Nyrstar launches additional notes offering and tender offer for convertible bonds due 2018

Nyrstar    

Published: 08:00 CEST 05-09-2017 /GlobeNewswire /Source: Nyrstar / : NYR /ISIN: BE0974294267

Nyrstar launches additional notes offering and tender offer for convertible bonds due 2018

Regulated Information - Inside Information

THIS ANNOUNCEMENT IS NOT FOR DISTRIBUTION, DIRECTLY OR INDIRECTLY, IN THE UNITED STATES OF AMERICA, AUSTRALIA, CANADA, JAPAN, SOUTH AFRICA OR ANY OTHER JURISDICTION WHERE TO DO SO WOULD BE PROHIBITED BY APPLICABLE LAW NOR FOR DISTRIBUTION TO ANY U.S. PERSON.

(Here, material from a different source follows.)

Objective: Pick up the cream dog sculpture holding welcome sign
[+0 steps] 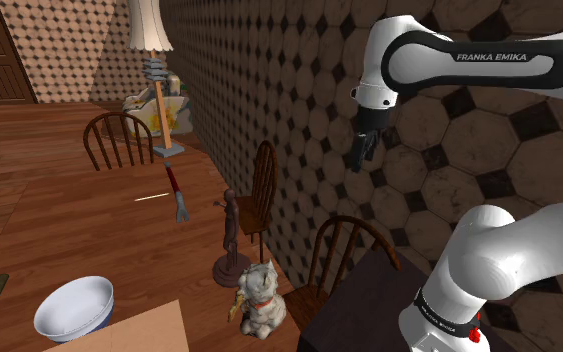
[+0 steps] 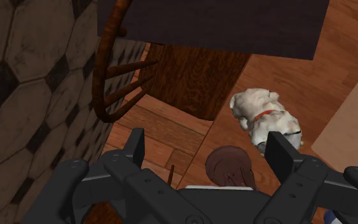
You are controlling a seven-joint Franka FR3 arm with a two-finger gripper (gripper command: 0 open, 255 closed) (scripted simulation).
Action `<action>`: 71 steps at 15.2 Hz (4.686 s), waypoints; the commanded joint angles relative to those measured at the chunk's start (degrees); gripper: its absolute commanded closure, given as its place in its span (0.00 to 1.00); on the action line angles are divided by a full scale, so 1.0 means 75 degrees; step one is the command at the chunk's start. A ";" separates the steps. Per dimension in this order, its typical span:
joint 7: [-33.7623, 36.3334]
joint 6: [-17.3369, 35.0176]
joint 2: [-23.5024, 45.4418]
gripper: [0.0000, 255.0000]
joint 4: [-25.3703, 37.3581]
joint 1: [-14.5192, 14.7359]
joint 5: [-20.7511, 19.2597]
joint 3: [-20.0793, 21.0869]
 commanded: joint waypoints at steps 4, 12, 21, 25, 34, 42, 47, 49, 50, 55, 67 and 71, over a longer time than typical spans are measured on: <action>-0.0271 0.0776 0.0498 0.00 -0.0246 0.0268 0.0024 0.0093; -0.0958 0.2798 0.2124 0.00 -0.0554 0.0944 0.0064 0.0399; -0.1594 0.4845 0.4292 0.00 -0.0333 0.1574 -0.0062 0.0866; -0.1776 0.5628 0.5306 0.00 -0.0065 0.1801 -0.0261 0.1107; -0.1844 0.7018 0.7601 0.00 0.0865 0.2360 -0.1218 0.1514; -0.1715 0.7747 0.9243 0.00 0.1755 0.2990 -0.2143 0.1490; -0.1529 0.8111 0.9731 0.00 0.1875 0.3111 -0.2346 0.1323; -0.1473 0.8223 0.9888 0.00 0.1921 0.3153 -0.2405 0.1268; -0.1473 0.8222 0.9889 0.00 0.1921 0.3153 -0.2405 0.1268; -0.1475 0.8226 0.9888 1.00 0.1917 0.3151 -0.2406 0.1266; -0.1728 0.7714 0.9202 1.00 0.1747 0.2976 -0.2128 0.1508; -0.1884 0.7408 0.8825 1.00 0.1684 0.2888 -0.1952 0.1633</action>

5 September 2017 at 08:00 CEST

Nyrstar Netherlands (Holdings) B.V. (the "Issuer"), a subsidiary of Nyrstar NV (the "Company" or "Nyrstar"), announced today that it intends to offer approximately €100,000,000 of additional senior unsecured notes due 2024 (the "Further Notes"), to be consolidated with and form a single series with the original 400,000,000 6.875% Senior Notes due 2024 (the "Notes due 2024") that were issued in March 2017 (the "Further Notes Offer"). Like the Notes due 2024, the Further Notes will be guaranteed by Nyrstar, as Parent Guarantor, and certain subsidiaries of the Company.

The Issuer intends to use the net proceeds from the Further Notes Offer to refinance amounts outstanding under the 2018 Convertible Bonds (as defined below) and to pay down indebtedness under, but not cancel, existing credit agreements.

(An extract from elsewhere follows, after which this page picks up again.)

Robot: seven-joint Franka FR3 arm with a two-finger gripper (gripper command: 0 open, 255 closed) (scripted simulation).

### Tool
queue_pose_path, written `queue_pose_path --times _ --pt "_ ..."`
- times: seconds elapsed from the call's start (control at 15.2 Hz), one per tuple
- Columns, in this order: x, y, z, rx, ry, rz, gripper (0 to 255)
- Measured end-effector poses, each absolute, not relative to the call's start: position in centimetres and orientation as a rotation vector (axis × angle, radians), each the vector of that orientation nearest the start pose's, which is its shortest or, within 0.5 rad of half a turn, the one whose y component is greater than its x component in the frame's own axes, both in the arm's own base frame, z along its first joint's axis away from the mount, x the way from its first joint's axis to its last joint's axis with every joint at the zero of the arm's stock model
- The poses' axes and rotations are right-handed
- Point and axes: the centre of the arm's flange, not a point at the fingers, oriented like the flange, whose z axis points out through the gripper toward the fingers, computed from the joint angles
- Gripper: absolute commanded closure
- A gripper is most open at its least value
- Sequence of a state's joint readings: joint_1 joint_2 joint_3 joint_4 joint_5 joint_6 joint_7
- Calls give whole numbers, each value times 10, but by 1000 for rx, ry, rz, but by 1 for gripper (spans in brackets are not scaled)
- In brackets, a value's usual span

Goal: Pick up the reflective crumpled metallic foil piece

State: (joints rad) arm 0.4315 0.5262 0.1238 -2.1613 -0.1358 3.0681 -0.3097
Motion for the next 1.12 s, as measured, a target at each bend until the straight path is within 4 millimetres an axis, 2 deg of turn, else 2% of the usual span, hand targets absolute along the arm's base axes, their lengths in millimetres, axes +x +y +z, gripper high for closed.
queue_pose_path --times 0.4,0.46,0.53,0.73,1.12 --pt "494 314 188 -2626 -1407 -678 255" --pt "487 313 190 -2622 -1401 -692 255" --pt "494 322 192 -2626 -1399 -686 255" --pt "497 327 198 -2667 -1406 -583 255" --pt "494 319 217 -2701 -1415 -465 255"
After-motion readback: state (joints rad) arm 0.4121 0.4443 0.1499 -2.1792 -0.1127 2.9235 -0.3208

In connection with the foregoing, the Issuer has launched a voluntary tender offer to purchase for cash any and all of the outstanding 4.25% convertible bonds due 2018 issued by Nyrstar in an original aggregate principal amount of €120,000,000 (ISIN Code: BE6258011566) (Common Code: 097373388) (the "2018 Convertible Bonds"), of which an aggregate principal amount of €90,500,000 remains outstanding, conditional on, among other conditions, the closing of the Further Notes Offer (the "Tender Offer"). The 2018 Convertible Bonds may only be tendered in minimum principal amounts of €100,000 and denominations of €100,000 thereafter.

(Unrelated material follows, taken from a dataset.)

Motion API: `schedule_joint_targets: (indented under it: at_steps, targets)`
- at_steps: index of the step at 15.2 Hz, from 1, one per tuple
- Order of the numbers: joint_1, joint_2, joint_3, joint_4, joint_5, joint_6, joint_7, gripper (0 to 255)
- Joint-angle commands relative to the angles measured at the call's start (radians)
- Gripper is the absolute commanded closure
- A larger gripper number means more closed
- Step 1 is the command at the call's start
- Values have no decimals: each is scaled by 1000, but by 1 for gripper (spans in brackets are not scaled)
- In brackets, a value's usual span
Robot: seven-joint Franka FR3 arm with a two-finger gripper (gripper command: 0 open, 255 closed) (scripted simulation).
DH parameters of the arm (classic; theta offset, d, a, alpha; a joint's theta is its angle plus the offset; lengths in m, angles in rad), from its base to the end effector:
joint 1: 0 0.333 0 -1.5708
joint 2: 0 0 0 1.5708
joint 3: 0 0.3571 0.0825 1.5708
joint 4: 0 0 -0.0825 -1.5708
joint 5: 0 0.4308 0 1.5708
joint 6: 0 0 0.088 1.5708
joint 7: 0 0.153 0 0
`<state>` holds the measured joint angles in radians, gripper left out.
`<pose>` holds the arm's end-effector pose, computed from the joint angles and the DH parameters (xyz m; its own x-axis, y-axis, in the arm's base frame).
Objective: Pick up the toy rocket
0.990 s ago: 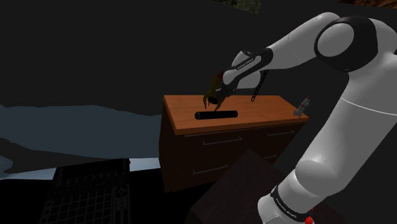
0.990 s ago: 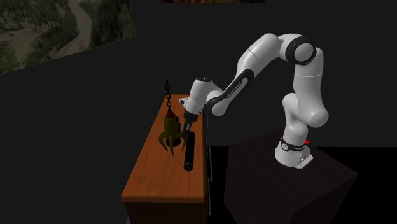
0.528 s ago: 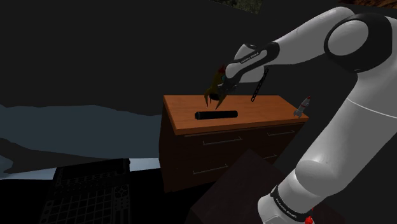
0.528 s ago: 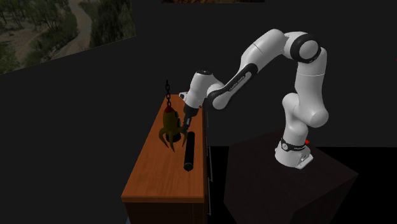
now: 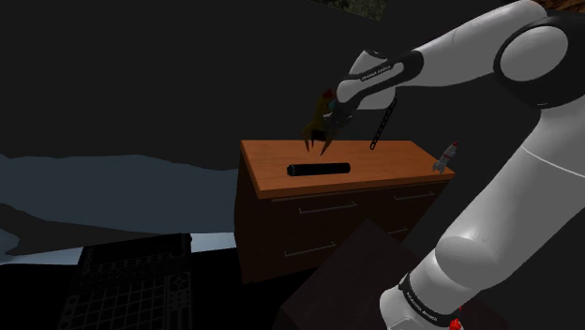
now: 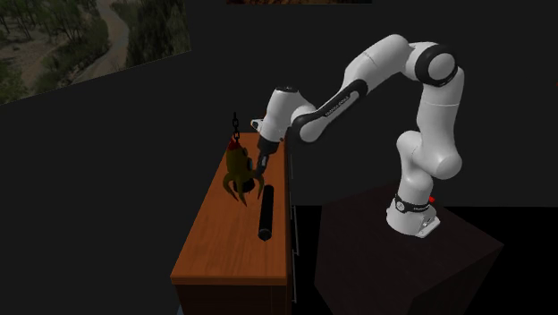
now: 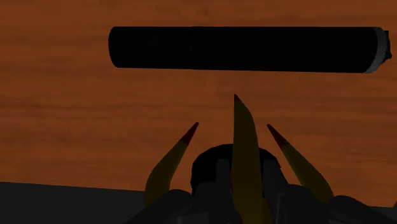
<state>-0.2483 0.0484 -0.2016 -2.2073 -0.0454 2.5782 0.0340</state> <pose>0.5560 -0.2684 0.3605 0.8570 -0.4053 0.3181 -0.4376 -0.8985 0.0341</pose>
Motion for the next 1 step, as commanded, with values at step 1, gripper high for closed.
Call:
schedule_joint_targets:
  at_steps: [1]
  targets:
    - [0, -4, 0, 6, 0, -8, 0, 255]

The Tender Offer is being made solely outside the United States to non-U.S. persons. Because the Tender Offer is a voluntary tender offer and depends on holders of the outstanding 2018 Convertible Bonds voluntarily tendering their bonds, Nyrstar may receive tenders for less than the aggregate principal amount of outstanding 2018 Convertible Bonds.

 

About Nyrstar

Nyrstar is a global multi-metals business, with a market leading position in zinc and lead, and growing positions in other base and precious metals, which are essential resources that are fuelling the rapid urbanisation and industrialisation of our changing world. Nyrstar has mining, smelting, and other operations located in Europe, the Americas and Australia and employs approximately 4,300 people. Nyrstar is incorporated in Belgium and has its corporate office in Switzerland. Nyrstar is listed on Euronext Brussels under the symbol NYR. For further information please visit the Nyrstar website: www.nyrstar.com

 

For further information

 

Anthony Simms -   Group Manager Investor Relations

T: +41 44 745 8157

M: +41 79 722 2152

anthony.simms@nyrstar.com

Franziska Morroni  -  Group Manager Corporate Communications

T: +41 44 745 8295

M: +41 79 719 2342

franziska.morroni@nyrstar.com

 

IMPORTANT NOTICE

The information contained in this announcement is for general information only and does not purport to be full or complete. This announcement does not constitute, or form part of, an offer or invitation to sell or issue, or any solicitation of an offer to purchase or subscribe for, nor shall there be any sale or purchase of, the securities referred to herein, in any jurisdiction in which such offer, invitation, solicitation, sale, issue, purchase or subscription would be unlawful under the securities laws of any such jurisdiction. This announcement is not for distribution, directly or indirectly, in the United States of America, Australia, Canada, Japan, South Africa or any other jurisdiction where to do so would be prohibited by applicable law, nor to any U.S. person. Any persons reading this announcement should inform themselves of and observe any such restrictions.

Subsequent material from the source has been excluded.